You climb up through the red fir forest,
Avoiding tree wells, and the steepest portions
Of the slope.
After climbing steeply upward
In your zig zag stitch,
You reach the shelf.
You pause on the shelf
To drink again
From your water bottle.
The footing is insecure
On the hard pack frozen surface
Of the snow.
Even the cracked metal edges
Of your skis do not
Cut deeply enough into the ice
To insure solid footing.
Beyond you the Sierra Crest
Stretches from the peaks north
Of Tioga,
South to the Ritter Range.
The Clark Range lies before you,
Mt. Clark, Gray Peak, Red Peak, and Merced,
In their winter coats of white ice.
These peaks of the Sierra Crest
Define this place.
They reach out to you,
Encompass you,
Encircle the visible world
As guardian at the end of the world.
The jagged horizon
They define is final.
There is no world beyond.
There is only this one world
Between the sky border
Of their granite crests
And this mountain you climb.
This mountain you climb
Is only a dome,
And no higher in elevation
Than 9,000 feet.
At the summit
Of this mountain dome,
You will find
The remainder of the world
To the west,
With the broad valley
Of the San Joaquin,
And the Coast Ranges,
One solid ridge
Bordering that valley,
Purple in the distance,
Defining the Western Horizon.
But here on this shelf
No thought is possible
Of that other world.
There are only these magnificent peaks,
With their stark contrast
Of granite and ice
Under a pale blue sky.
The foreground between your shelf
And these peaks
Seems to sag under the weight
Of distance.
The valleys and canyons between
Stretch downward,
They are the victims of gravity,
A compensation for the elevation of the peaks.
You have climbed many of these peaks,
You have climbed this mountain dome before.
You come always to this shelf.
You come not because
The shelf
Is a place in itself.
You come instead,
Because of the greater place
Of which this shelf is a part.
Later, at the top of the dome,
You will have the
Three hundred and sixty degree view
That the the tops of mountains provide.
The top of this mountain
Is inescapably
A place of its own.
You will stand there
At the center of a vast world,
That for its circumference
Begs an echo
Of greater depth,
A depth that implies
The broad Pacific beyond the Coast Ranges,
And the deserts of Nevada to the East,
Beyond the peaks of the Sierra Crest.
This narrow shelf,
This shelf
Is another place.
It is a place like no place.
It is a shelf
Where your skis cannot gain a solid hold.
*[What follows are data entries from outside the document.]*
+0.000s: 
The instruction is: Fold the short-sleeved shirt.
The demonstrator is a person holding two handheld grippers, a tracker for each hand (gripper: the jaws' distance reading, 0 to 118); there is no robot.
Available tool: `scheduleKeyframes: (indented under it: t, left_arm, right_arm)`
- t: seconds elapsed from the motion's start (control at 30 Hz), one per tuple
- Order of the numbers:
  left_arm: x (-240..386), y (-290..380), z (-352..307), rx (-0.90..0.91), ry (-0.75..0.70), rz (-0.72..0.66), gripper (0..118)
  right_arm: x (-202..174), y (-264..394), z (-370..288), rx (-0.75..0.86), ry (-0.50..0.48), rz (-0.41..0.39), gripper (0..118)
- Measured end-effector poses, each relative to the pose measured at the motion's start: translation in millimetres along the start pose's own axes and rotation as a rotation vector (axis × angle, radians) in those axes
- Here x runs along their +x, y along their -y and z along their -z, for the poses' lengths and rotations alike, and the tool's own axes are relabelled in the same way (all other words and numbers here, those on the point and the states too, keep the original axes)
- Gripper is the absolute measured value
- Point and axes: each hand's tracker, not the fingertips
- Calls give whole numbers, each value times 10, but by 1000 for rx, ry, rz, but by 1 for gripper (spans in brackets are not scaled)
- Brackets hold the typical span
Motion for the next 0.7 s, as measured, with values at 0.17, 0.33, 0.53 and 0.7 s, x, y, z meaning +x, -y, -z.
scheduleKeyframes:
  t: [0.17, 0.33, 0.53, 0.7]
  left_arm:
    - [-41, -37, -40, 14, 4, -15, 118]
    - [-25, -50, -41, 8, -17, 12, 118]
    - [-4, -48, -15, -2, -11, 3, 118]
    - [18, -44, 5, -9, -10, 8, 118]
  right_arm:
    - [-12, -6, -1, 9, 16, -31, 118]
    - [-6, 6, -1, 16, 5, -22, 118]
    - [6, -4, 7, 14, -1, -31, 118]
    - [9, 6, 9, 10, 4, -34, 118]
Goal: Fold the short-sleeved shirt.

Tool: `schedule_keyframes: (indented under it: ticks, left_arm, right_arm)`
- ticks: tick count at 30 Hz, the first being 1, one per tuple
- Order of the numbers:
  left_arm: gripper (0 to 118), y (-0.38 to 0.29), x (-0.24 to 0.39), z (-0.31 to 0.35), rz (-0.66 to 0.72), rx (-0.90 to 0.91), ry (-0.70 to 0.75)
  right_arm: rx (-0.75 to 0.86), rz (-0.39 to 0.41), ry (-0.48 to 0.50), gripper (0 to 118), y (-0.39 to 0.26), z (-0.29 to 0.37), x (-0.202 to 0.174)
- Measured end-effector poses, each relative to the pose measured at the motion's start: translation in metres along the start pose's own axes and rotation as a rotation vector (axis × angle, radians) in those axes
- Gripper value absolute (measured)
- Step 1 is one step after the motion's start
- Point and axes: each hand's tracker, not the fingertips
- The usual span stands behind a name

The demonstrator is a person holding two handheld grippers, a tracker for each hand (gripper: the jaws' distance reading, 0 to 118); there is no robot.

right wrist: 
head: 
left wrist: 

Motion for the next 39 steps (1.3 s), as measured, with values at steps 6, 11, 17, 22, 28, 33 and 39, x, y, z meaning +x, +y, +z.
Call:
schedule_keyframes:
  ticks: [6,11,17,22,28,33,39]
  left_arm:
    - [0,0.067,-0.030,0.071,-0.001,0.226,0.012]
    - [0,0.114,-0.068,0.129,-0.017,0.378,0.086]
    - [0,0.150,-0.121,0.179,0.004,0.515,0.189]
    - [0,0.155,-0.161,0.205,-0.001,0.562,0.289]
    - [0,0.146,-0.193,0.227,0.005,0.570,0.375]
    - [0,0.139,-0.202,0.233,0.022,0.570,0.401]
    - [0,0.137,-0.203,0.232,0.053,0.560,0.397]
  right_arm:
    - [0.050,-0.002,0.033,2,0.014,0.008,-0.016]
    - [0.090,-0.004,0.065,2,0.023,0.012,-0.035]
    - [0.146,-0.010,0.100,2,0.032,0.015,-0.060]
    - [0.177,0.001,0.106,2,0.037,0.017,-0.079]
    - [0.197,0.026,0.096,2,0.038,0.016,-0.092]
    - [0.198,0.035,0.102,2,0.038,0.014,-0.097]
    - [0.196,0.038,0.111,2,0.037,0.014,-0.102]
It is a place that offers no sense
Of discretion,
It owes its soul to communion
With the valleys and canyons between this
Mountain dome
And the Peaks of the Sierra Crest.
You can feel in its tenuous soul
An echo of your own.
You also,
Clinging here to this slope of frozen snow,
In the bitter shade
Of these giant firs
With their ancient beards of stag horn moss,
You also owe your soul,
Your complete identity
To communion with the peaks.
Your body like the canyons,
Sags under the weight
Of gravity,
Compensating for the elevation
of your soul
As it rises to meet
The eastern peaks.
The west face of the mountain falls below you,
A steep precipice
Dropping into the Canyon of the South Fork.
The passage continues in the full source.